Dataset items >>
——

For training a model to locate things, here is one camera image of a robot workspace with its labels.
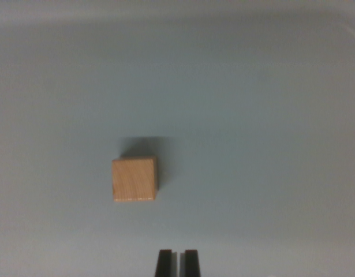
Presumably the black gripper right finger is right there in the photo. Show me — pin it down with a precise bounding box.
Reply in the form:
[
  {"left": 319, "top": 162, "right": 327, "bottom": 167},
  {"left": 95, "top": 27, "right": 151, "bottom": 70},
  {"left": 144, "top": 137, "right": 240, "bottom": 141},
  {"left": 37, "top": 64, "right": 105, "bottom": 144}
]
[{"left": 180, "top": 249, "right": 202, "bottom": 277}]

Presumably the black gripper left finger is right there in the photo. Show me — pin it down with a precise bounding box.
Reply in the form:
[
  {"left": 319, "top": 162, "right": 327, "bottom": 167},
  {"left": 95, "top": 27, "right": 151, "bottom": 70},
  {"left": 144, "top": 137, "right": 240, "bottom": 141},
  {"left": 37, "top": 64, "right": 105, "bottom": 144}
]
[{"left": 155, "top": 249, "right": 178, "bottom": 277}]

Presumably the white plastic tray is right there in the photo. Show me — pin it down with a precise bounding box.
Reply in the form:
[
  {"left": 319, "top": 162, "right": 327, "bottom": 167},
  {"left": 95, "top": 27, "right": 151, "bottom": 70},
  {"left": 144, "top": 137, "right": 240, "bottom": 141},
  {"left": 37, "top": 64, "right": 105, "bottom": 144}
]
[{"left": 0, "top": 0, "right": 355, "bottom": 277}]

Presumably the wooden cube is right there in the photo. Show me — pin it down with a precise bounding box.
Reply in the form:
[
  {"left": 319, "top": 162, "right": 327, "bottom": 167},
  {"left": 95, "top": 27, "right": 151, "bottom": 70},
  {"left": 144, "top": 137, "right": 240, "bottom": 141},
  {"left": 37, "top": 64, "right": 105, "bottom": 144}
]
[{"left": 111, "top": 155, "right": 160, "bottom": 203}]

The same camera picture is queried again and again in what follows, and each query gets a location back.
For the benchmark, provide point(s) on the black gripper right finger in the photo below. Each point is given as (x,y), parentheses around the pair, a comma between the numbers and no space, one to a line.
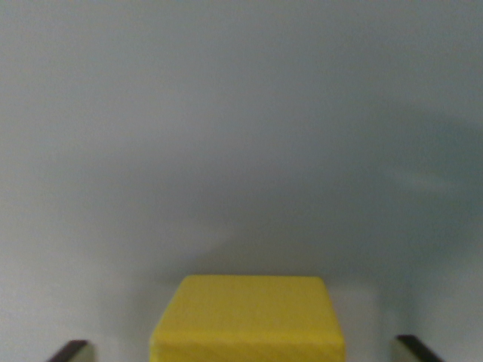
(413,348)

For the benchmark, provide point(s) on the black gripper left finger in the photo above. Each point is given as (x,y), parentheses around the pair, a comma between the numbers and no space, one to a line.
(73,352)

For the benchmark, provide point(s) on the yellow cube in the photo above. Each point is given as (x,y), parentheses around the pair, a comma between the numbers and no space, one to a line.
(247,320)

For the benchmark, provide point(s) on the grey plastic tray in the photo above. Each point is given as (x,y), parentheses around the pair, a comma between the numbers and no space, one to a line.
(211,132)

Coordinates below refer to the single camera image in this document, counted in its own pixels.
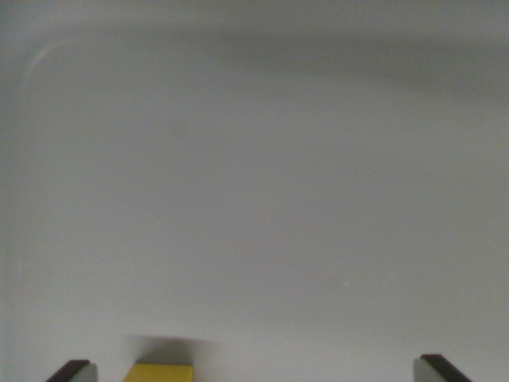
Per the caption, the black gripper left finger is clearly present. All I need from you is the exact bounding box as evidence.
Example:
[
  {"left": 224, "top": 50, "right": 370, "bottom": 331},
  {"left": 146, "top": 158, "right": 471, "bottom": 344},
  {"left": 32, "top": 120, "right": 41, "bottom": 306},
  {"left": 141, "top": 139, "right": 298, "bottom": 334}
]
[{"left": 45, "top": 359, "right": 98, "bottom": 382}]

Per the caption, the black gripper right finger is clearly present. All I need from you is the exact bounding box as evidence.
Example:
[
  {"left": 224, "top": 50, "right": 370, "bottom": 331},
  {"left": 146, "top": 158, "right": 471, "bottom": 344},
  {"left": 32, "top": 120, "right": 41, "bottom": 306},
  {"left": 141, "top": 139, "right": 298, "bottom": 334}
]
[{"left": 413, "top": 353, "right": 475, "bottom": 382}]

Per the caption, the yellow wooden cube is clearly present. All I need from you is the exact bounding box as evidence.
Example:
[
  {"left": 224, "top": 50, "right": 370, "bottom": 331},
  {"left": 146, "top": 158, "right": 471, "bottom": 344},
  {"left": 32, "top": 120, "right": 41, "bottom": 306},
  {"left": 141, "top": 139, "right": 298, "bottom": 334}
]
[{"left": 122, "top": 362, "right": 195, "bottom": 382}]

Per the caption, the white plastic bin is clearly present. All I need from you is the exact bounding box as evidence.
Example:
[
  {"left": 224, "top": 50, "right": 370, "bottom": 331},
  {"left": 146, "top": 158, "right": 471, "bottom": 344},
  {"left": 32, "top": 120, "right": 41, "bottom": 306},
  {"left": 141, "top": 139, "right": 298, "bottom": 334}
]
[{"left": 0, "top": 0, "right": 509, "bottom": 382}]

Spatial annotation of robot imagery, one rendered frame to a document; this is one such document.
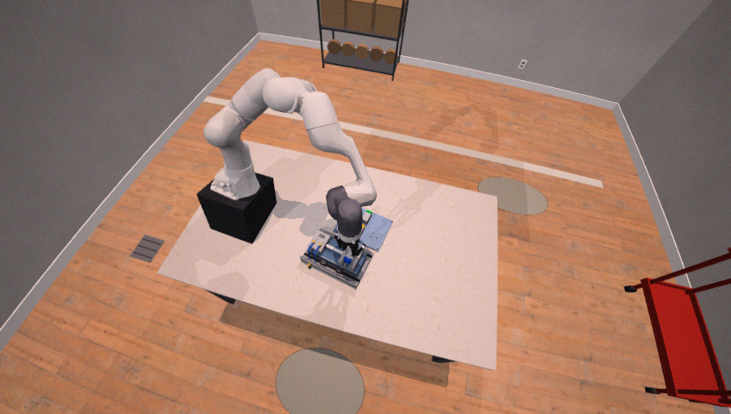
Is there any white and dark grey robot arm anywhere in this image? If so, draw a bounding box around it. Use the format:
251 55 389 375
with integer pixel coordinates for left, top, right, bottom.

——

WORK TASK >> Check each line of the data above for the word "from" and say how many lines have it. Give the number alone.

PROBLEM SOLUTION >> 4